The desire for the truth. It has been the catalyst for countless stories of discovery throughout the ages. We have a natural desire within us to uncover, unearth and unveil and when it’s about something important to us, that desire can be too great to ignore.
Before finding out about my husbands infidelity, I hadn’t thought to conduct any investigation in terms of his affair, simply because I didn’t suspect a thing. The truth of his betrayal came very much out of the blue and when it was exposed, everything went on lock down in terms of his honesty and truth. My husband left me but in a bid for self preservation, refused to tell me anything at all and insisted nothing had happened between him and his work colleague.
I wanted to believe him, more than anything and I almost did! This would have been the easier, less painful thing to do but I couldn’t ignore the glaring neon signs, flashing with certainty that he had been unfaithful. There had been no indication of any problems or unhappiness in the marriage, so I would have been naive to not connect the message I found on his phone from another woman that night, to the fact that he was now throwing away our marriage.

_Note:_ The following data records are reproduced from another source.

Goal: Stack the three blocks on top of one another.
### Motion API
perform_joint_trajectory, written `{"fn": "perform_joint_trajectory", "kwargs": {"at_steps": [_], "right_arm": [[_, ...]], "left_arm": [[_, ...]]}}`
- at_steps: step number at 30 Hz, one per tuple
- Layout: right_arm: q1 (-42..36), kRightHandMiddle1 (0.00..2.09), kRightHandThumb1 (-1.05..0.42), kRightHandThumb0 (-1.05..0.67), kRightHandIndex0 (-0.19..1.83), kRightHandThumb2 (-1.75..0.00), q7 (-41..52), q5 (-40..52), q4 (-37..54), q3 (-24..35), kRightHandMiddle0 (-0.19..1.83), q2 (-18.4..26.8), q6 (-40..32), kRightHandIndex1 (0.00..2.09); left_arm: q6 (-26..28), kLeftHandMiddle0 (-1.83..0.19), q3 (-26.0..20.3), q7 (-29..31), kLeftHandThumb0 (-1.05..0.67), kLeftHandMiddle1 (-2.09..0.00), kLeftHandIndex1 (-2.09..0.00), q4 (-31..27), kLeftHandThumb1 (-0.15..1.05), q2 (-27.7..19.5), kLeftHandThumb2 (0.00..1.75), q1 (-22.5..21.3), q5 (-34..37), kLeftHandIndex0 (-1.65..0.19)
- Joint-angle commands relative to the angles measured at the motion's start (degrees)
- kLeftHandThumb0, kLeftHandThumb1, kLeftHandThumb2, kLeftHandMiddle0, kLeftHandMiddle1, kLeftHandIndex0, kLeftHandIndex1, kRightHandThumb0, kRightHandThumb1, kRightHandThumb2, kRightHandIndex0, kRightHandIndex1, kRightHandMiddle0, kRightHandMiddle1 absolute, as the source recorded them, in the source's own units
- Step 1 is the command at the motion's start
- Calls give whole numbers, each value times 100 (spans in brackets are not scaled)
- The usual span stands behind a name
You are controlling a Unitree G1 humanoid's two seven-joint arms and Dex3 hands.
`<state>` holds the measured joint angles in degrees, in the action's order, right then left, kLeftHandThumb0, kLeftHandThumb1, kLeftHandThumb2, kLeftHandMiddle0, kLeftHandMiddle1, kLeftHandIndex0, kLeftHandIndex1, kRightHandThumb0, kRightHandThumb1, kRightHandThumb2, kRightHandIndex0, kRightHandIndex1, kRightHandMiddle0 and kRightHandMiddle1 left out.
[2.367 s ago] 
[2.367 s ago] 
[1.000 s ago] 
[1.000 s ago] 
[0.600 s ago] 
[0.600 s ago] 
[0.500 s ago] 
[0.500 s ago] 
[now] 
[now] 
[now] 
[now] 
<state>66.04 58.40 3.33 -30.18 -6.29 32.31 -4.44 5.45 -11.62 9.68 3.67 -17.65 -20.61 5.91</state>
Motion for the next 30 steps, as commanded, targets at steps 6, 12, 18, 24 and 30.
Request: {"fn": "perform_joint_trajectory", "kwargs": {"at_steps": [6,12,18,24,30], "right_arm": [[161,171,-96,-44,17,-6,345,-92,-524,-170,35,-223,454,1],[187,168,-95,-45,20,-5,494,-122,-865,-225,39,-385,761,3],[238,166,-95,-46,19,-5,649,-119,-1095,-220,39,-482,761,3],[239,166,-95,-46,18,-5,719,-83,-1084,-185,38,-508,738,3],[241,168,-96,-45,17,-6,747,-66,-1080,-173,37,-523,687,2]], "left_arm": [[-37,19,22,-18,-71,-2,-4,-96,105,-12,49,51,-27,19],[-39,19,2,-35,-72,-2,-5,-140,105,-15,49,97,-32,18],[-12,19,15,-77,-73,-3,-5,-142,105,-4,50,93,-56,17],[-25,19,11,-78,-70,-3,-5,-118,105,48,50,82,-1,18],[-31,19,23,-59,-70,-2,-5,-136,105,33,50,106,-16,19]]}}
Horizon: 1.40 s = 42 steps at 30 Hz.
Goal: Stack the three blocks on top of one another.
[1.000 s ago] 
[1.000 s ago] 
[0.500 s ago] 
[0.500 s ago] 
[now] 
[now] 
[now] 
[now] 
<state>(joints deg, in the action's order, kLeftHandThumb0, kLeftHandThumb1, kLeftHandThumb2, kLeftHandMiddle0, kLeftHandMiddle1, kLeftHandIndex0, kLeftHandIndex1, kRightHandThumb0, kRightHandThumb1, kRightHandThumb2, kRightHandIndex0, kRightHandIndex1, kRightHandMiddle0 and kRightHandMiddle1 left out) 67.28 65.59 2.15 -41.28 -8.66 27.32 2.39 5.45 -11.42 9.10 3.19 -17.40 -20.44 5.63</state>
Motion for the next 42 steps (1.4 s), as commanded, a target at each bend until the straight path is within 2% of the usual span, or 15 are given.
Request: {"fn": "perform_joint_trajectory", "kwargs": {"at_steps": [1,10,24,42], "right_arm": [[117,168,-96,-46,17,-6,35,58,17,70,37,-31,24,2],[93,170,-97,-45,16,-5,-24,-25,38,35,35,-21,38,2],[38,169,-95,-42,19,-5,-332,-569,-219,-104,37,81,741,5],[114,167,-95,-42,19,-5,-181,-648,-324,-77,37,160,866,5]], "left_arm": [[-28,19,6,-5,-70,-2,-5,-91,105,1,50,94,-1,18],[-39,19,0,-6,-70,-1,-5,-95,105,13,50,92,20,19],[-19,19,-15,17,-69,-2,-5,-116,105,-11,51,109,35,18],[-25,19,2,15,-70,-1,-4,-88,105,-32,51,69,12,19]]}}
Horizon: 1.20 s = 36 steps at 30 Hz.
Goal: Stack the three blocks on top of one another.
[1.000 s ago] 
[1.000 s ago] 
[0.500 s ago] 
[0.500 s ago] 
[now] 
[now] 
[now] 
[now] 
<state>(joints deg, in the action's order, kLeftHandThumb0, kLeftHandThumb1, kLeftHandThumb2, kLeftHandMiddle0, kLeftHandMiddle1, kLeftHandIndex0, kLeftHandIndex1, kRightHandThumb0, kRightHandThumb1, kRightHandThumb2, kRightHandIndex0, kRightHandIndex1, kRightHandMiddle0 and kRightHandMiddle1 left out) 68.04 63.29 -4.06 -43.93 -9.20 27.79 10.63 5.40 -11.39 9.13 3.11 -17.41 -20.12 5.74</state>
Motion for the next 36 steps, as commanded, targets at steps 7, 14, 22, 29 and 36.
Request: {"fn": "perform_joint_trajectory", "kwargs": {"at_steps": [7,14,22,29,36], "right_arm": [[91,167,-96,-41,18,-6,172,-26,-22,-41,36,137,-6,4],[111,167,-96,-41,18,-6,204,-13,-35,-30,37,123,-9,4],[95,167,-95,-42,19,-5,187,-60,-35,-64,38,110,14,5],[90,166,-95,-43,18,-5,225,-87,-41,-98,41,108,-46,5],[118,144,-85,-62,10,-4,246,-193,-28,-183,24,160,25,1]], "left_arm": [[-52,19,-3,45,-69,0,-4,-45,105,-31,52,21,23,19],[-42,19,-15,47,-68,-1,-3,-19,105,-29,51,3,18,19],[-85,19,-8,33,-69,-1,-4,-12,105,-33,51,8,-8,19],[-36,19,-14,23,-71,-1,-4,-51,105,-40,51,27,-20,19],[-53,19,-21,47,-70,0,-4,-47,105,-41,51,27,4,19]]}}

When you are being denied the truth, especially about something as big as an affair, it can cause you to construct your own version of events. This can be a dangerous road to go down. Our imaginations naturally always venture to the worse case scenario. We can torture ourselves with our own imagination. We try and piece the puzzle together with only the fragments of information that we have been given (or have found) and when we step back we see a distorted, disjointed picture. This leaves our minds to fill in the blanks.
We can look for clues, for signs, a chance to catch them out and cajole them into being honest. The desire can become all consuming. The need for answers greets you in the morning and robs you of sleep at night.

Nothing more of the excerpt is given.